The chelate flotation method separates oxidized lead-zinc ore from gangue minerals by forming a stable coordination relationship. The flocculation flotation method adds flocculants to aggregate fine-grained minerals and improve the flotation effect.
Mixed lead-zinc ore contains both oxidized lead-zinc ore and sulfide lead-zinc ore, with an oxidation rate between 10% and 30%. For mixed lead-zinc ore, mixed-partial flotation or mixed-preferential flotation process is usually adopted. The appropriate flotation sequence is determined through beneficiation tests, and oxidized lead-zinc ore, lead concentrate and zinc concentrate are gradually separated to ensure efficient separation of different types of minerals.

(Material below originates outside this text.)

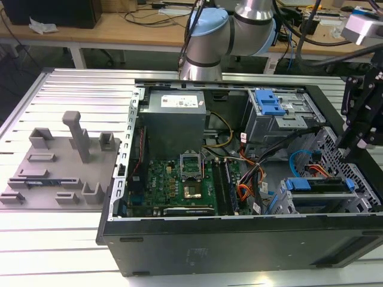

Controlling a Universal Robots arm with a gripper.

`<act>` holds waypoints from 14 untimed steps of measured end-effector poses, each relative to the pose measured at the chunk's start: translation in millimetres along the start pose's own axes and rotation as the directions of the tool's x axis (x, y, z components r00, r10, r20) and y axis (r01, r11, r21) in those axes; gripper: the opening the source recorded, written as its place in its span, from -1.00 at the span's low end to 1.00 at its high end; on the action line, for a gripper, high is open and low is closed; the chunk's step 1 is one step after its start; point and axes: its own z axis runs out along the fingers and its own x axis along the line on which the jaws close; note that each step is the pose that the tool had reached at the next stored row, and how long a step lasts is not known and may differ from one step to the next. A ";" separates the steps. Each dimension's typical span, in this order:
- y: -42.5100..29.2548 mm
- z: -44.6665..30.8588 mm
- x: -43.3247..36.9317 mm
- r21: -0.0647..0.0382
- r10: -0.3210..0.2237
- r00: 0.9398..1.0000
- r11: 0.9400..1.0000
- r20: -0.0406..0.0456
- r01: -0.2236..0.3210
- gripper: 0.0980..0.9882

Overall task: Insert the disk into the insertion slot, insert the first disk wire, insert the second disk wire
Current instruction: 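Insert the second disk wire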

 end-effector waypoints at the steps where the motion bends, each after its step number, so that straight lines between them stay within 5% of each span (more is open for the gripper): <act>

Depending on the composition and mineralization conditions of lead-zinc ore, the beneficiation equipment used is different, but the basic process includes: crushing, grinding, sorting and dehydration.

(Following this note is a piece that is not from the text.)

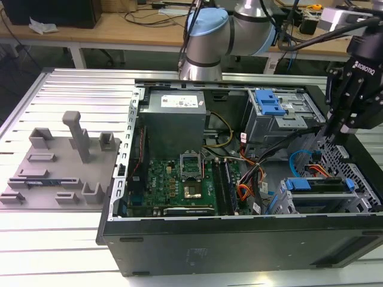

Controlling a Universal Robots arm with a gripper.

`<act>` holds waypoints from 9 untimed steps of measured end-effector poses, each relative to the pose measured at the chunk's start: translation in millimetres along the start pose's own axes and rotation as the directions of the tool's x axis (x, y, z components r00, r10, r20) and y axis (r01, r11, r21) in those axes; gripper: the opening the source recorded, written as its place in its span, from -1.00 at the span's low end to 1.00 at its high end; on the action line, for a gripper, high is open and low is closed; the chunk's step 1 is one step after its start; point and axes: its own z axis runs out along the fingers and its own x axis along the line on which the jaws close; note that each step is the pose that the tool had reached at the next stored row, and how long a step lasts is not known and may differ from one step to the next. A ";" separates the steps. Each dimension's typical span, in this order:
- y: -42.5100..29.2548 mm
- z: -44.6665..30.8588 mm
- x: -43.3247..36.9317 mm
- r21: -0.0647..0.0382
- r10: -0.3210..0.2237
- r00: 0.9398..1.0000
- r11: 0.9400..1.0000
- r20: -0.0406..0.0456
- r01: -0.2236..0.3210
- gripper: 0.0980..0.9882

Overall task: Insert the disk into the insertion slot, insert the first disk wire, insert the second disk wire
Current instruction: 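Insert the second disk wire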

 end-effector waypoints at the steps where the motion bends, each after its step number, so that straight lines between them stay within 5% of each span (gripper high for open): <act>1: 7.3 2.1 -0.1 0.000 0.001 1.000 1.000 -0.007 -0.001 -0.54; 2: 12.0 3.2 -0.2 0.000 0.001 1.000 1.000 -0.010 -0.001 -0.54; 6: 12.9 5.8 -0.7 0.013 -0.057 0.998 0.998 -0.015 0.057 -0.54; 9: 12.7 9.3 -1.5 0.031 -0.136 0.990 0.990 -0.022 0.136 -0.54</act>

Crushing and screening equipment
One to three stages of crushing are commonly used. Jaw crusher is used for coarse crushing, and cone crusher is used for medium and fine crushing. Screening equipment usually chooses circular vibrating screen. In order to prevent magnetic impurities in the mineral from affecting the subsequent process, electromagnetic iron remover and metal detection equipment are also set during transportation.

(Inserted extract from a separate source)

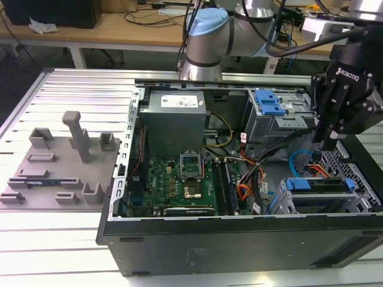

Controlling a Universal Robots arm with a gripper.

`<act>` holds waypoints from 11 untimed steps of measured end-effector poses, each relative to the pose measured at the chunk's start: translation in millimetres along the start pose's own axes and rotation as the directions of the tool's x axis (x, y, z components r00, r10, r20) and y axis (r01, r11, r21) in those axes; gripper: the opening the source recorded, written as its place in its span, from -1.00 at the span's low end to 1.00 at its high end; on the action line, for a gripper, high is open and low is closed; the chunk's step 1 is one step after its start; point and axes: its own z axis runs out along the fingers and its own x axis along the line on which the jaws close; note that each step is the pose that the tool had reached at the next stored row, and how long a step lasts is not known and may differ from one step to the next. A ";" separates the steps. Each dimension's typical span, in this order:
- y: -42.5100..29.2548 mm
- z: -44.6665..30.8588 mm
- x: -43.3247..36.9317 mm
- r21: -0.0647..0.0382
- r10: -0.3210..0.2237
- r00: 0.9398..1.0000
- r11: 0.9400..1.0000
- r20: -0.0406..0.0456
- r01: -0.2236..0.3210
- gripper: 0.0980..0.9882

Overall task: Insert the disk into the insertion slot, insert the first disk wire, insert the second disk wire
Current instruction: 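Insert the second disk wire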

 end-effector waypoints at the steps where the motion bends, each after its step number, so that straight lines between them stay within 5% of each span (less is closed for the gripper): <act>1: -0.1 1.2 -0.3 0.007 -0.028 1.000 1.000 -0.003 0.028 -0.54; 7: 8.0 6.0 -2.3 0.022 -0.063 0.998 0.998 -0.011 0.064 -0.54; 11: 15.4 7.9 -3.5 0.044 -0.058 0.998 0.997 -0.015 0.059 -0.54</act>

Grinding and classifying equipment
Grinding and classifying include one stage of closed-circuit grinding and two stages of closed-circuit grinding and classifying. The main grinding equipment is ball mill, grate ball mill is used for coarse grinding, and overflow ball mill is used for fine grinding. The classifying equipment mainly includes hydrocyclone and spiral classifier. Hydrocyclone is often used in conjunction with overflow ball mill for fine particle classification; spiral classifier removes impurities in lead-zinc ore by the difference in specific gravity of solid particles.
Separation equipment
Based on flotation technology, flotation equipment includes mechanical stirring flotation machines such as SF and JJF flotation machines. Mechanical stirring increases the contact between pulp and reagents and improves flotation efficiency. They are often used in the selection and scavenging of lead and zinc ores. Aerated stirring flotation machines such as KYF and XCF flotation machines increase the contact between bubbles and ore particles through aeration and stirring to improve flotation effect. They are mainly used for roughing and scavenging operations. Gravity separation and magnetic separation are auxiliary processes, and shaking tables and permanent magnetic drum magnetic separators can be used.
Dehydration equipment
Concentrates and tailings need to be dehydrated. Concentrators and filter presses are usually used for concentrate dehydration. High-efficiency concentrators are used for preliminary dehydration, and chamber filter presses are used for further dehydration. Tailings dehydration uses different dry discharge processes according to specific requirements.
In the face of the complexity and diversity of the properties of lead-zinc ores in actual beneficiation plants, it is essential to conduct scientific and reasonable beneficiation tests. According to the specific properties and oxidation degree of the ore, selecting appropriate beneficiation processes and equipment is the key to ensuring the effective extraction and utilization of resources. By optimizing and adjusting the process flow, the beneficiation efficiency can be improved and the full utilization of resources can be achieved.